El lunes, 26 de julio de 1909, la paralización de fábricas y talleres fue general en Sabadell. Tras un mitin en la Plaça del Vallès, los huelguistas, liderados por Josep Claramunt y Rossend Vidal, se dirigieron a la Estació del Nord. Ante el ambiente revolucionario, figuras conservadoras como Ramon Picart y el sacerdote Fèlix Sardà i Salvany huyeron de la ciudad disfrazados para evitar ser reconocidos.
La jornada más conflictiva fue el 27 de julio.
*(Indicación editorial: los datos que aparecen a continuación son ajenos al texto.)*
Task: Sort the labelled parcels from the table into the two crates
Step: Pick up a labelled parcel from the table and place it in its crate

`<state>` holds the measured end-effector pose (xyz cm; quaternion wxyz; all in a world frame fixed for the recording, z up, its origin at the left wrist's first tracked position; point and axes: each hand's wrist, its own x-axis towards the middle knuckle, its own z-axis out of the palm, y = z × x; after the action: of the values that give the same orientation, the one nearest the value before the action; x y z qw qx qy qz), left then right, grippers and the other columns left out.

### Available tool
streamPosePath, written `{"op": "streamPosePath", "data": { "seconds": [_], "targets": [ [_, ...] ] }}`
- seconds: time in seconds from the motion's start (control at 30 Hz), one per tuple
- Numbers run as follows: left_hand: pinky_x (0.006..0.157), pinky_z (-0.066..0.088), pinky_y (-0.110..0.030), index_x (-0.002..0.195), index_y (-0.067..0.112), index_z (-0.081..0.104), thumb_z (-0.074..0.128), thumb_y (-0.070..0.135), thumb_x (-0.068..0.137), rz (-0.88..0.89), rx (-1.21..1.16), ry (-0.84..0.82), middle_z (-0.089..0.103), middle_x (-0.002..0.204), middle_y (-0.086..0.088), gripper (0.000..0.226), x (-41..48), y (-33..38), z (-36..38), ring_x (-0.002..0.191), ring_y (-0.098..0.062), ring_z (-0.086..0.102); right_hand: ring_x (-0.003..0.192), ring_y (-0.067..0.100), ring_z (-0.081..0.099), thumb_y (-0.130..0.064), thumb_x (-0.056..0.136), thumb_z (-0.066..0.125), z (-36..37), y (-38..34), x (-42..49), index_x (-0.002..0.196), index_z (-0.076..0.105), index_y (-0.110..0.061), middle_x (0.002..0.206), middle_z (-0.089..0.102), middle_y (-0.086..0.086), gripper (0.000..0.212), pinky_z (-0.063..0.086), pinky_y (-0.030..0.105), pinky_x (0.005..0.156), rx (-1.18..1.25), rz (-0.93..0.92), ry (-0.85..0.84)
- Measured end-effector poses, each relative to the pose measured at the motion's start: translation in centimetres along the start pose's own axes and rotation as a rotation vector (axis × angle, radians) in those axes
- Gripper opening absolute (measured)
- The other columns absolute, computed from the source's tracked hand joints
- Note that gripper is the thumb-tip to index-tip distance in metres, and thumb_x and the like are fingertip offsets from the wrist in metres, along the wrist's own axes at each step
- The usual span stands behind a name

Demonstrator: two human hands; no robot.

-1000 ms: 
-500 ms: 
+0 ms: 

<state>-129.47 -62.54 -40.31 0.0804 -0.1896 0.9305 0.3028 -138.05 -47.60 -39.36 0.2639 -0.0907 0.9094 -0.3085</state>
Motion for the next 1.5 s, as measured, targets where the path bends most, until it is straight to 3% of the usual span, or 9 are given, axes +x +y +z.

Tras un mitin, la multitud se dirigió al Ayuntamiento. Al oír disparos cerca del Campanar de Sant Fèlix, los manifestantes, indignados, comenzaron a gritar pidiendo combustible para la acción.

¡Petróleo! ¡Queremos petróleo!

Los enfrentamientos con la guardia urbana, comandada por el cabo Hermenegild Casas, resultaron en la muerte de tres personas y el asalto al Ayuntamiento, donde se prendió fuego a las dependencias del juzgado. Acto seguido, los revolucionarios proclamaron la República Federal Social desde el balcón del consistorio, aunque su autoridad fue efímera.
La furia anticlerical se centró en la Església Arxiprestal de Sant Fèlix. Un grupo de radicales, “la colla del petroli”, asaltó el almacén de Pau M. Llobet para obtener combustible y quemó el templo por completo, destruyendo obras de arte y profanando la sepultura del obispo Charles de la Cropte de Chanterat. La llegada de las tropas del General Manuel Bonet el 31 de julio puso fin a la insurrección y dio paso a una feroz represión.